**INSTRUCTIONS FOR THE TASK:** Look through the material for lines with the word "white", and copy each one.

**SUPPLIED MATERIAL:**
....

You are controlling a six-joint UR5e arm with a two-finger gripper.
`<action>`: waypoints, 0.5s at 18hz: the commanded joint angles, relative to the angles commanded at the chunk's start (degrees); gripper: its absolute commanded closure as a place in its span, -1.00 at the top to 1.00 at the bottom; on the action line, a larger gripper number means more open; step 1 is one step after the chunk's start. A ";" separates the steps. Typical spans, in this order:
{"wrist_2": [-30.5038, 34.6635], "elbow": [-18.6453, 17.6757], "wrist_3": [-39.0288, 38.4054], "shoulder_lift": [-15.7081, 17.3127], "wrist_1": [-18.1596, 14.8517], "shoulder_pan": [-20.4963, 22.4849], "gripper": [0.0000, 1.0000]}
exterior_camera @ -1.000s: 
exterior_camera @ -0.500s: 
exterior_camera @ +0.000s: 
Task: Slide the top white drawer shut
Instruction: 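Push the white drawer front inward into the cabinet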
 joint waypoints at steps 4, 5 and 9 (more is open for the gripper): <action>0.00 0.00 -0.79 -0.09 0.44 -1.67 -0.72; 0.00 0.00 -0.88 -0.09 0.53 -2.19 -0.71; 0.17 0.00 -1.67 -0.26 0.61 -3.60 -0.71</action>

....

**TASK SOLUTION:**
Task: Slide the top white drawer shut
Instruction: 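Push the white drawer front inward into the cabinet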

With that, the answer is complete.